The authors have declared that no competing interests exist.

Figures

Fig 1
Fig 1. Iron-rich microbial mat image.
General view of the SJB structure at the ANTARES site (top left) and image of the iron-rich microbial mat sampled with the Nautile hydraulic arm from the SJB structure (bottom). Images taken by the HD camera of Nautile during the EMSO-LO 18 cruise.
Fig 2
Fig 2. Image and schema of colonizers.
A) Images of the colonizers deployed on the interphase between sediments and seawater at ANTARES site (left) containing Bnat EMLIG 20 and BH2 EMLIG 20 samples, and the one deployed on the sediments at MEUST site (right) containing BH2 EMLIG 22 and Gr EMLIG 22 samples. Images taken by the HD camera of Nautile, during the EMSO-LO 18 and ESSNaut 22 cruises, respectively. B) Schematic representation of microbial colonizers, showing the different substrata and the circulation of environmental seawater inside colonizers. Dark grey bars correspond to the colonizer support, blue arrows indicate the flow circulation, tubes containing substrata are in dashed lines.
Fig 3
Fig 3. Alpha and beta diversity of bacteria.
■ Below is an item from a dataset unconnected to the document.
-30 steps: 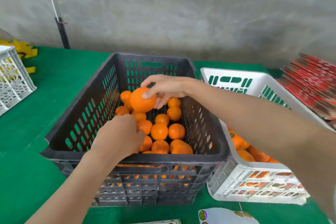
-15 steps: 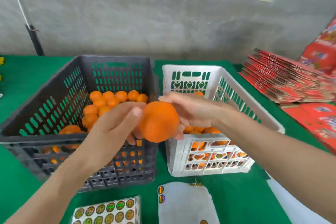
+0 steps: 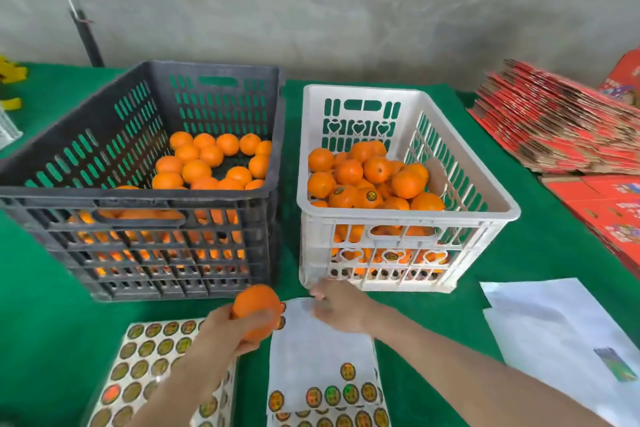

A) Box plot representing the Shannon and Inverse Simpson diversity indexes calculated for each bacterial community. B) NMDS plot representing the differences between the bacterial communities of all samples (stress = 0.08).
Fig 4
Fig 4. Bacterial bar plot.
A) Bar plot depicting the relative abundance (%) of bacterial phyla for each triplicate of each sample. Only the phyla having an incidence higher than 1% are represented in the plot. B) Bar plot representing the relative abundance (%) of classes belonging to the Proteobacteria phylum.
Fig 5
Fig 5. Zetaproteobacterial quantification by dPCR.
A) Bar plot representing the absolute quantification of Zetaproteobacteria as the number of zetaproteobacterial 16S rRNA gene copies per μl of DNA sample. B) Bar plot representing the proportion of Zetaproteobacteria vs the total number of Bacteria.
Fig 6
Fig 6. Zetaprotobacteria heatmap.
Heatmap representing the presence/absence and abundance of each ZetaOTU in each sample. To construct the heatmap, ZetaOTUs were organized using an NMDS ordination and the Bray-Curtis dissimilarity index.